═══ Data for this task ═══

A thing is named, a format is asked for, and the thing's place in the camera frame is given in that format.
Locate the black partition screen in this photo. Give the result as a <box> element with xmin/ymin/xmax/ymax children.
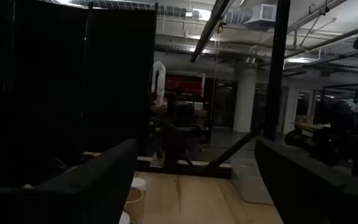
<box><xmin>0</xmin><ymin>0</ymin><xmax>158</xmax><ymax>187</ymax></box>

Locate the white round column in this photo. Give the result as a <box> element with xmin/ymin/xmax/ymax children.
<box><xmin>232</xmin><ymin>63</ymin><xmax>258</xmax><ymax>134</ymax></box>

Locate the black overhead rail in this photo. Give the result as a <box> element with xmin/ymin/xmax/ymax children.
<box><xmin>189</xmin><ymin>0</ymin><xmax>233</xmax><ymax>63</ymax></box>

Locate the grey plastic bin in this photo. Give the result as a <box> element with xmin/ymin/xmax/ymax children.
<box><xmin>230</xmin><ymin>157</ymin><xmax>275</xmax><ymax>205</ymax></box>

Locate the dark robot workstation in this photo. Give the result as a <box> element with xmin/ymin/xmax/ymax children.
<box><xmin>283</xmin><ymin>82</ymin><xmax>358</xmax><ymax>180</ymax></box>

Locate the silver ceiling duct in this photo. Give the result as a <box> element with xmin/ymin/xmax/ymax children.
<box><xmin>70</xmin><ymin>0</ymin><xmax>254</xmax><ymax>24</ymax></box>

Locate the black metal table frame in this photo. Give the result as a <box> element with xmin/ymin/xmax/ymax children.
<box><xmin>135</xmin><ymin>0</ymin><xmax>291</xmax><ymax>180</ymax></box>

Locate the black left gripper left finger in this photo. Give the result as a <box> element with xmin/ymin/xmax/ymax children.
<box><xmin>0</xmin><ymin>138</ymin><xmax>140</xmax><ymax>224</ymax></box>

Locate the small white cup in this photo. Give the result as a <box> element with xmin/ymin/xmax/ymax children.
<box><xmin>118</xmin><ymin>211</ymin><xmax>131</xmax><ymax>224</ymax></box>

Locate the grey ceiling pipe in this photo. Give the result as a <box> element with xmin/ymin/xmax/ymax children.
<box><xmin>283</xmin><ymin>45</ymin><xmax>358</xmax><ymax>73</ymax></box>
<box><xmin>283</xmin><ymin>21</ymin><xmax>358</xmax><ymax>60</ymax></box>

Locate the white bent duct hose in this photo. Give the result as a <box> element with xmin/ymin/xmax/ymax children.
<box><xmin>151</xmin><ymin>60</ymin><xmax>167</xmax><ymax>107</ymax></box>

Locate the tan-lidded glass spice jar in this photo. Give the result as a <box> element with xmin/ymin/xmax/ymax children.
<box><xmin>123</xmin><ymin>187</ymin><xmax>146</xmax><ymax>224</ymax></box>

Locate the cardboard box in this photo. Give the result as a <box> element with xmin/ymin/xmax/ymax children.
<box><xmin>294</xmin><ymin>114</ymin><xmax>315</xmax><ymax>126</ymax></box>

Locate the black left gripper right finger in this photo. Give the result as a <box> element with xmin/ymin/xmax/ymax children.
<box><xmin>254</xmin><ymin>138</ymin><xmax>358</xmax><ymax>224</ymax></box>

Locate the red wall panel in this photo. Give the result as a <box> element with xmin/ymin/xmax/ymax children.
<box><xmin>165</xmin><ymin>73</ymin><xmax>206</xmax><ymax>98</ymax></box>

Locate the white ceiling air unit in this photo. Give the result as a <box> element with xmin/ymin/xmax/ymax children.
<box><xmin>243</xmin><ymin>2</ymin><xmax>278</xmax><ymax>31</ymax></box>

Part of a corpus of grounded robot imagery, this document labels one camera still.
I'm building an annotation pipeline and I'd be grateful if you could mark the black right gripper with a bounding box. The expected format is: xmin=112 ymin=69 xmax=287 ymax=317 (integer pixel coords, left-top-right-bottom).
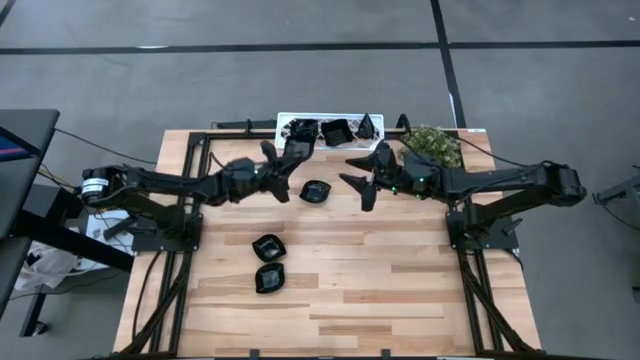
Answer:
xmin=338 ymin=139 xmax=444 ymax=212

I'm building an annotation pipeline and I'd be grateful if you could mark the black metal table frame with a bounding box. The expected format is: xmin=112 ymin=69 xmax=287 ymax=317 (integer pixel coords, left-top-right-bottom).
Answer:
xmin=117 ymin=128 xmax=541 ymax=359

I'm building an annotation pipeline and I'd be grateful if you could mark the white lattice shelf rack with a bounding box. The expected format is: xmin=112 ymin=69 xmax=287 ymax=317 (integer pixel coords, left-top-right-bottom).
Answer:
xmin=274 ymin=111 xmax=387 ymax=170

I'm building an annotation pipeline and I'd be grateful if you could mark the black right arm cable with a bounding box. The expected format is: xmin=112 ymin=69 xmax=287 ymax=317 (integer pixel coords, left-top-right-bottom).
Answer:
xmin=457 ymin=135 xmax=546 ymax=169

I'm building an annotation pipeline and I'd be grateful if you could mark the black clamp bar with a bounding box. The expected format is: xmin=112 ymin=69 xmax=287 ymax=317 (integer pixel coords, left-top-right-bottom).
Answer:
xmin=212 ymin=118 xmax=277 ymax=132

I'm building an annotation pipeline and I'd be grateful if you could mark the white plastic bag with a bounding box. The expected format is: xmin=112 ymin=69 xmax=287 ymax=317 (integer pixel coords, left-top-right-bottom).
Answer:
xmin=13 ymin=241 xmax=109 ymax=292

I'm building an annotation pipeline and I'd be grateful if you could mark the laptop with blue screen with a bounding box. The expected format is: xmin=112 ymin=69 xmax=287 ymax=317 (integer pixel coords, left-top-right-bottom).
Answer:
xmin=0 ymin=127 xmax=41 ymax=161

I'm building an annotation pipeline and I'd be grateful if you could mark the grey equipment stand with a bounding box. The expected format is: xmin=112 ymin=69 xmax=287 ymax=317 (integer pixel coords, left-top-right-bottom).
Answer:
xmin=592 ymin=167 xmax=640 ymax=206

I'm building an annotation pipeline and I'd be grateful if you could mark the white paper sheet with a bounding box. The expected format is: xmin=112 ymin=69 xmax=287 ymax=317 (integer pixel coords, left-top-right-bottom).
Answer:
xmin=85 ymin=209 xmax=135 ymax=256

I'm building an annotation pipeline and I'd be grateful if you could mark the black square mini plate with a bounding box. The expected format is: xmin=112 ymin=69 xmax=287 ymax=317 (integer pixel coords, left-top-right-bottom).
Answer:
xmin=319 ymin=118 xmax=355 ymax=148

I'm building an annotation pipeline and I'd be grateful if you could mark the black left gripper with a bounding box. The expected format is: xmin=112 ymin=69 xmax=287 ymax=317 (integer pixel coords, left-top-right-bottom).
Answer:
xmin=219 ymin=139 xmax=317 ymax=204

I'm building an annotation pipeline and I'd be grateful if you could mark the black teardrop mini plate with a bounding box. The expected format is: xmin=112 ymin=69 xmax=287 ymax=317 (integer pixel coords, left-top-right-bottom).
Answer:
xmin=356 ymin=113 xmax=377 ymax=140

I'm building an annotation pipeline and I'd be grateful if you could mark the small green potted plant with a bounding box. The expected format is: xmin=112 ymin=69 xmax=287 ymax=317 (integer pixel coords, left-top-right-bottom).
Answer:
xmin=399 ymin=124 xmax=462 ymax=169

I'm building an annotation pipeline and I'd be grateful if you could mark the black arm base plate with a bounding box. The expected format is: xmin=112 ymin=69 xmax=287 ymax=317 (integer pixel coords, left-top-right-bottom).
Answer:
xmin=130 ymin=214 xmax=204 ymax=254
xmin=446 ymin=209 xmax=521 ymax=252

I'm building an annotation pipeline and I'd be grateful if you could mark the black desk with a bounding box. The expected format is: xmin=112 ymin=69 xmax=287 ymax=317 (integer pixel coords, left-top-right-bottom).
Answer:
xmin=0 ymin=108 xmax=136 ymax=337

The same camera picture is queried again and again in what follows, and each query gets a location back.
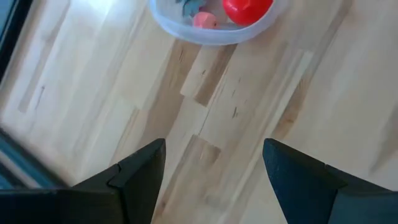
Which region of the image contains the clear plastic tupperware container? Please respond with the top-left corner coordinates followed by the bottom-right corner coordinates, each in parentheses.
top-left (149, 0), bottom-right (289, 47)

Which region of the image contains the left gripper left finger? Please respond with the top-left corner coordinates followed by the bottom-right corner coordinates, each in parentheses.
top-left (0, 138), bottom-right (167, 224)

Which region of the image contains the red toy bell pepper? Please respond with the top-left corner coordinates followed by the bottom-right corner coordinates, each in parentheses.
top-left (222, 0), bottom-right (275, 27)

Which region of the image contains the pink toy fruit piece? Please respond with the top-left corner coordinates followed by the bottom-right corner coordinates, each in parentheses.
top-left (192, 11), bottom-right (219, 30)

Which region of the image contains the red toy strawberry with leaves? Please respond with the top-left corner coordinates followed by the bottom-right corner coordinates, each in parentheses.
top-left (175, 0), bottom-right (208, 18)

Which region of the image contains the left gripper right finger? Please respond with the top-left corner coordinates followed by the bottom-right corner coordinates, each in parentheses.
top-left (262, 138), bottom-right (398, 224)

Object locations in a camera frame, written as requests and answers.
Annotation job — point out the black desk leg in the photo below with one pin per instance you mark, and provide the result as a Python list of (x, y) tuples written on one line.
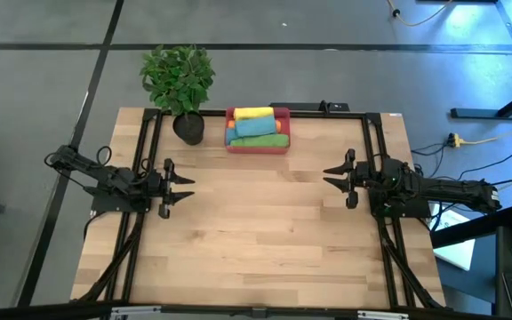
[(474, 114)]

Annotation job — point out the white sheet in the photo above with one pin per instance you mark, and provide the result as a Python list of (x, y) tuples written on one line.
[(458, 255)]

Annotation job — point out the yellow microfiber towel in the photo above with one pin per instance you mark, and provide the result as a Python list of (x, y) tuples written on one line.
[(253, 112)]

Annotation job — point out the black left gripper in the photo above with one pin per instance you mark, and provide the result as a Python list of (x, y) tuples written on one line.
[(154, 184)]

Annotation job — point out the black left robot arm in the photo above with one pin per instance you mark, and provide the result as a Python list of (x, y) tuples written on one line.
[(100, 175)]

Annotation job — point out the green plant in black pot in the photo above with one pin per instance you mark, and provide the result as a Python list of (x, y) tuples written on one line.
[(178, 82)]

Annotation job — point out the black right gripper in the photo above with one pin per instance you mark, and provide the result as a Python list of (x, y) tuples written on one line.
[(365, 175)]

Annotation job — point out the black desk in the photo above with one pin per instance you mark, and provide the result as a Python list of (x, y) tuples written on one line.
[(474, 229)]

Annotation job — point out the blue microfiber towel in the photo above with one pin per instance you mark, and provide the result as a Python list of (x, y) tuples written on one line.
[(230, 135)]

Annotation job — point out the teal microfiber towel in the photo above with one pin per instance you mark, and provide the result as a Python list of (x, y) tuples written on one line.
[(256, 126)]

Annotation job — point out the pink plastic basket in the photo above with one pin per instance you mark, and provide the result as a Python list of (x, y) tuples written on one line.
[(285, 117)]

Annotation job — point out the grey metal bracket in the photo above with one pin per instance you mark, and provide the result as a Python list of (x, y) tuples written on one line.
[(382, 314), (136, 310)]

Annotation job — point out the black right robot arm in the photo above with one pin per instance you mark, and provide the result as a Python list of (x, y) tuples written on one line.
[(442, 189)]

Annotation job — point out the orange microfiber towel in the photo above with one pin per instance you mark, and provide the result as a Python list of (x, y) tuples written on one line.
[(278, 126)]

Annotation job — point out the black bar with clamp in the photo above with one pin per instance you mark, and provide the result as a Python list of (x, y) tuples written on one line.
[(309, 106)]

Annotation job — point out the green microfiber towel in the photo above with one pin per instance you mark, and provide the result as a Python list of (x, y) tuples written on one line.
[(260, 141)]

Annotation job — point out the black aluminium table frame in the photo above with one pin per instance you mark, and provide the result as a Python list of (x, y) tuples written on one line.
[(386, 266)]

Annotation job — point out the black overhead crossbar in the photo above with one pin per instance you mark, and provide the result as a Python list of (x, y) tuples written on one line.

═══

▸ **Task to complete**: Starting at the line that contains "Which region of the image contains the left gripper right" and stopping after the line that contains "Object locations in", write out every line exactly as it appears above, and no other line.

▸ **Response**:
Which region of the image contains the left gripper right finger? Please respond with the top-left corner coordinates followed by the bottom-right corner coordinates, each in parentheses.
top-left (262, 138), bottom-right (398, 224)

Object locations in a camera frame, written as requests and answers.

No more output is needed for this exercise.